All I want to do is create a simple spider based site wide search. I did this for a project in about 10 minutes using a third party hosted solution, but that’s $250/project/year and I’d rather have an in-house solution.
[LATEST UPDATE] Got it working - follow the comments to see the gotchas to look out for and how to use the utilities for testing. I'll try to wrap this craziness with some kind of simple generator, but it may be a while before I get around to it.
I have CFMX 7.0.2 so I don’t need to download the style files. I’m on Windows, so I don’t have to worry about the Linux problems. I don’t want to spend $3,000 for the standard edition of the ColdFusion Search Expansion Pack, but I can map all of my sites to http://localhost/site_name and with my architecture that works (subdirectory is OK and I don’t have any absolute URLs or SSL pages to index so I can do this), so no problems there. I can get both a batch file or a command line with the extended parameters in a .txt file using the –cmdfile syntax recommended by Adobe to create a collection successfully. I can add the collection to the CF Admin successfully and it shows 104 documents and 631KB so that is working.
But I’m getting “There was a problem executing the CFSearch tag with the following collections” with a 1705 error code.
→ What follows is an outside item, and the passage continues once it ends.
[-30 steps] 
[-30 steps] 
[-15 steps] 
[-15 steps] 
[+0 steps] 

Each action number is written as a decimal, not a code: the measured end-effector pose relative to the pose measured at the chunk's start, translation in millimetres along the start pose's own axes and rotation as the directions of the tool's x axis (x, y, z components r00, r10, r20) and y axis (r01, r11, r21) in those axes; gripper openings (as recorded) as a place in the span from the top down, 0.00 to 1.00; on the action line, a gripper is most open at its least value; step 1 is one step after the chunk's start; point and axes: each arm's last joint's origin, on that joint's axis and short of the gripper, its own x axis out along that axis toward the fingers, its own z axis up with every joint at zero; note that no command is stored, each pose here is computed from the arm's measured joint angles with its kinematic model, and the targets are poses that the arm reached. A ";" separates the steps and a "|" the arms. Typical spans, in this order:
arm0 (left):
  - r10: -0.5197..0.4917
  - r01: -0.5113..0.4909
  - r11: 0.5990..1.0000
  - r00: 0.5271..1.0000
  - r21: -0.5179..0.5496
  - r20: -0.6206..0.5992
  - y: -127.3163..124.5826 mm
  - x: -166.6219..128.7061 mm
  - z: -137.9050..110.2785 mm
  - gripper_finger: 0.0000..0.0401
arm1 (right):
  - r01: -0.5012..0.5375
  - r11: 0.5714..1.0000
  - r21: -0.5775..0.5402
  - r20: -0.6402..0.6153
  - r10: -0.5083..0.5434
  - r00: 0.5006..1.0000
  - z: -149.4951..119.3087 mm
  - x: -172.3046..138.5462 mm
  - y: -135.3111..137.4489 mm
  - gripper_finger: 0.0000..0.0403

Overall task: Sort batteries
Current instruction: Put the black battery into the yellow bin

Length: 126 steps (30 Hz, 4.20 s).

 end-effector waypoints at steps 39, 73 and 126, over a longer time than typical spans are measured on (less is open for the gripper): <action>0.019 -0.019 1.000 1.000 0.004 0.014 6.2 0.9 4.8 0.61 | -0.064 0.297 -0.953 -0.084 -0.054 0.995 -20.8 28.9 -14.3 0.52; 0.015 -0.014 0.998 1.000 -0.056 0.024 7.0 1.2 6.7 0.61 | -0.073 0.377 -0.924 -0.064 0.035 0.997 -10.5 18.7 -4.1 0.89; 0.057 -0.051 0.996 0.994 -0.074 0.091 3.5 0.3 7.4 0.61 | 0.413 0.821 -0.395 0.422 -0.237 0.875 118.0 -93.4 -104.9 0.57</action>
I read that Verity can require a restart after indexing, so I’ve tried that without luck.
When I have these kind of problems getting a simple search working, I feel there is something wrong. Especially when I see people like Doug Hughes (who is not a stupid person) give up in desperation and decide it would be easier to integrate Lucene (an OS Java search engine) than to run what should be a simple batch file and single command in the cf admin (plus cfsearch which I have no problems with at all for db or file based collections).
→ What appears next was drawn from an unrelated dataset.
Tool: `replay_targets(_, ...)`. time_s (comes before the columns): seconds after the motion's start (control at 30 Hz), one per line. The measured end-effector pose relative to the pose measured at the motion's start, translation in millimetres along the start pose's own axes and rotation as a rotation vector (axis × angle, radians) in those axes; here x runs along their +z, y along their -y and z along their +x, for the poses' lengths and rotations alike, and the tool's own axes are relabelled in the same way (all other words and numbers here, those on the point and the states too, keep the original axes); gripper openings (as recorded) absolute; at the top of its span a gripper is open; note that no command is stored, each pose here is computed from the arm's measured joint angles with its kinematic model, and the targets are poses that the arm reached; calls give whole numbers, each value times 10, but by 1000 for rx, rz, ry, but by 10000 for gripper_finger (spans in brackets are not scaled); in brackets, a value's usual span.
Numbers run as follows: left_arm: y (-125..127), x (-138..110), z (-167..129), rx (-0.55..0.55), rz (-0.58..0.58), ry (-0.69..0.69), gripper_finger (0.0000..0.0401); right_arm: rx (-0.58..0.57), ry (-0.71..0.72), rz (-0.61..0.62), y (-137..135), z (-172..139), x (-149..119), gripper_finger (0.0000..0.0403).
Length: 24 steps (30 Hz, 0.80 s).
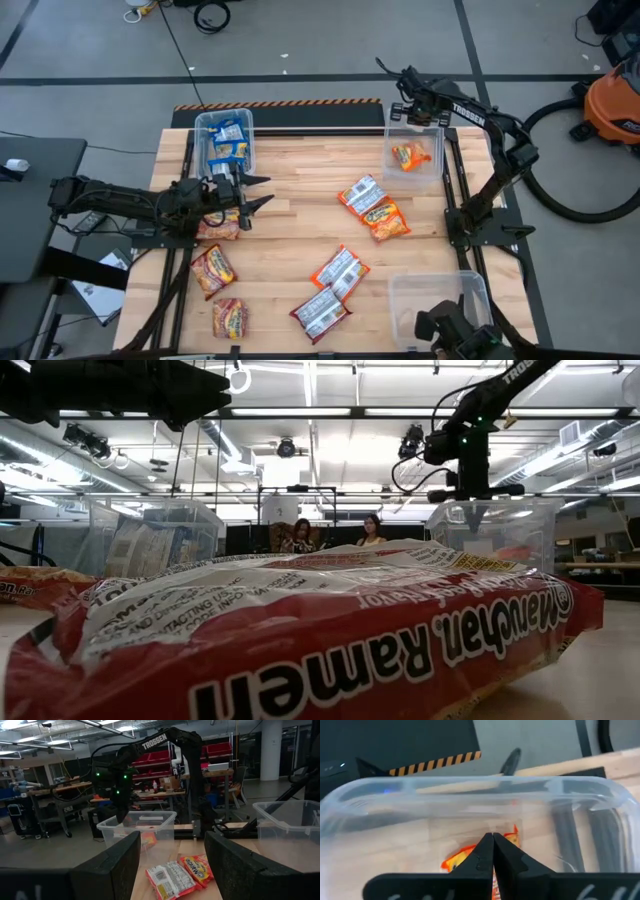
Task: Sort Maruchan noodles
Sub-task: Put the orange noodle pack into the top right transparent bin
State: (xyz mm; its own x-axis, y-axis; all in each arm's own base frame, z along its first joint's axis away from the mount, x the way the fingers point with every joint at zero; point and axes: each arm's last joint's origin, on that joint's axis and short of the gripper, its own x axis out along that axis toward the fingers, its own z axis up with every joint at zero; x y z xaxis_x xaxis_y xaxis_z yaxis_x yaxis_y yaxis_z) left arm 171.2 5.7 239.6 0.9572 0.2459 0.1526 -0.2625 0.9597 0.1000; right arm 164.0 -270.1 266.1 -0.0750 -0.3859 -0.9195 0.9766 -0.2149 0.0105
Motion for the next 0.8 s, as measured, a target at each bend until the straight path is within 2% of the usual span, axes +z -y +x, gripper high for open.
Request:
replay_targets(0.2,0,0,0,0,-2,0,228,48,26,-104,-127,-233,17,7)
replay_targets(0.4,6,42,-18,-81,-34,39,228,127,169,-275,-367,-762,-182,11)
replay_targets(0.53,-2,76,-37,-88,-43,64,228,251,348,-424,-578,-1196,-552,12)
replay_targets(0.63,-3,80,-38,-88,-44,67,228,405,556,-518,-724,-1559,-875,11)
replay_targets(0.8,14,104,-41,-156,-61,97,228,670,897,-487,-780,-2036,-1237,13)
I’m also amazed how few people seem to have tried this. Doesn’t anyone need spider based search (which is fundamentally different from content item based search – each has different use cases)? There seem to be very few resources online for making this work. I’ve spend maybe 5-6 hours Googling and while I came across a fair number of links (including some old Daemon tutorials which refer to CF5 so may be out of date suggest future problems in terms of the collections from vspider not including the URLs correctly) I didn’t find anything useful for the 1705 errors.
Am I the only CF developer who’d like spider based search or did everyone just conclude vspider wasn’t up to the job and use a third party solution?! What is up with vspider?! I know Steve Erat used to be involved with Verity and Matt Woodwards blog says he uses it quite a bit, so maybe someone will be able to enlighten me on this. I’m sure it can’t be as difficult as it seems.
Related links:
Much as I like OO programming, maybe I should put a simple way to do spider based searches for Verity through the admin on my wishlist instead of all those interfaces and nulls and the like?!
[update] Isn't it sad that I am almost considering following this advice from 2001 to get around using vspider while still using Verity? It is actually quite an intelligent approach and I got most of the way through the process before I decided that in 2006 there should be a better solution (although I'm not convinced yet that I've found one!). Congrats to Michael Barr for a great article - especially given it is 5 years old and still seems to be a less bad approach than anything else I can think of!
[update 2] I was thinking for a very short time of writing my own spider until I realized that a single threaded language with sedate performance was not exactly the development platform for a spider (it would work for small sites, but writing a real spider is pretty non trivial). Still for anyone who wants to try, here is a "spider writing 101 article which covers some of the very basic features you need to write your own spider in .net. If you want to see why this is a bad idea, look at the configuration settings available for vspider and you'll get an idea of the kind of capabilities you'd have to write. Still, cool article anyway.
[update 3] Another sufferer. At least she got far enough that CFSearch returned (useless) results. Believe the Daemon article above speaks to her problem. [new update] Appears this was fixed in hotfix 3 in MX 7 according to this page (search for vspider).
[update 4] Someone ran into another issue moving 6 to 7 with the CF search not accepting a full path. Unfortunately I was already just putting the collection name in, so that wasn't my problem.